Une fois de plus, maugréeront certains, le festival des Arènes de Vérone ressort des placards une vieille production avec ce Nabucco qui date de plus de vingt ans, et qui déjà à l’époque paraissait un peu démodé. Pourtant, le décor énorme de Rinaldo Olivieri, qui rappelle la plus grande période des Arènes, présente beaucoup d’avantages : il est bien en situation (au premier degré), s’intègre parfaitement à l’amphithéâtre, occupe merveilleusement bien l’espace, et surtout offre de grandes surfaces propres à renvoyer correctement les voix vers les spectateurs. Mais quand, de plus, l’art du théâtre de Gianfranco de Bosio l’anime d’une direction d’acteurs et de déplacements de foules dignes d’un péplum, sous de beaux éclairages, c’est Hollywood sur scène, un véritable régal.

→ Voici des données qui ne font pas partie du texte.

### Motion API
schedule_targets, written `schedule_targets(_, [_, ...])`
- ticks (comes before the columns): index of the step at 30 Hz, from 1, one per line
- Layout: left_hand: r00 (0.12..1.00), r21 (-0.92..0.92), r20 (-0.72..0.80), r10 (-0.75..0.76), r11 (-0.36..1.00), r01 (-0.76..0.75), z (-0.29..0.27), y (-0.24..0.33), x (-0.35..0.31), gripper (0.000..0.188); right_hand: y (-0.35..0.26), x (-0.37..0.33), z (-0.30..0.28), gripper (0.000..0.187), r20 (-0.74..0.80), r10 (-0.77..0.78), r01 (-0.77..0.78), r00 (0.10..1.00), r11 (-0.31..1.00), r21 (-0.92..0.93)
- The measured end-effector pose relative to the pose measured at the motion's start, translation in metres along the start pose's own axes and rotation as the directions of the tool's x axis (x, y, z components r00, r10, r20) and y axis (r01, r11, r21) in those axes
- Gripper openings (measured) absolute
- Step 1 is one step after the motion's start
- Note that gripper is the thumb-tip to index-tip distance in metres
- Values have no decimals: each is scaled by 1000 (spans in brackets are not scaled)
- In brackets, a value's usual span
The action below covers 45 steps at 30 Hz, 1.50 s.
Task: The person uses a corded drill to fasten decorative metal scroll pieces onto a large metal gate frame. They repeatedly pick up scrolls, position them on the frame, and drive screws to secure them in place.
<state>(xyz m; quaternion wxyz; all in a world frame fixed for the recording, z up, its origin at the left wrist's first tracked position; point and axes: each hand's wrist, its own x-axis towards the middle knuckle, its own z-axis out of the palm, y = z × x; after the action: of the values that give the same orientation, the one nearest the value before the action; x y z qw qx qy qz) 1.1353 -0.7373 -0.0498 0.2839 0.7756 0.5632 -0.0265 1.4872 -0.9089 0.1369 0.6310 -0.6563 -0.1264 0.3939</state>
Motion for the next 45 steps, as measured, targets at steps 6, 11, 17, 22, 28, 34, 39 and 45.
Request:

Ambrogio Maestri chante depuis une douzaine d’années le rôle de Nabucco, qu’il alterne essentiellement avec ceux de Falstaff (récemment à Paris-Bastille) et d’Amonaro (qu’il chantait hier encore dans les arènes lors de la première d’Aïda). Au fil des années, il a considérablement muri son interprétation, et campe ce soir un Nabucco msagistral, particulièrement fouillé, pétri de ses contradictions, avant qu’il ne reprenne le contrôle de la situation. Maestri est bien au sommet de son art : sa haute stature, son volume vocal et son autorité font merveille dans ce rôle où il ne néglige pas pour autant le côté humain du personnage, sans jamais le rendre outré ni forcé. À ses côtés, la jeune Ukrainienne Tatiana Melnychenko est une exceptionnelle Abigaille, puissante et d’une grande égalité dans tous les registres, mais en même temps souple et musicale : autant dire que rares sont les cantatrices actuelles à réussir comme elle à restituer toutes les inflexions du rôle, des imprécations aux notes allégées. Anna Malavasi chante également pour la première fois à Vérone ; elle apporte au rôle de Fenena, habituellement plutôt secondaire, un art scénique très convaincant, servi par un chant ample et un timbre corsé. Ismaele de luxe, Stefano Secco rend justice à un rôle souvent un peu sacrifié. Enfin, le vétéran Carlo Colombara complète cette belle distribution en interprétant un Zaccaria particulièrement présent et crédible.
Le chef bulgare Julian Kovatchev, habitué de Vérone, mène le spectacle avec autant de rigueur que de précision, notamment en ce qui concerne les chœurs (le « Va pensiero », longuement applaudi, est bissé selon l’habitude véronaise), et en évitant certains décalages inhérents à la nature du lieu. Une bien belle représentation, qui montre au lendemain d’une Aïda qui a relativement déconcerté le public, que les bonnes vieilles recettes restent souvent les meilleures.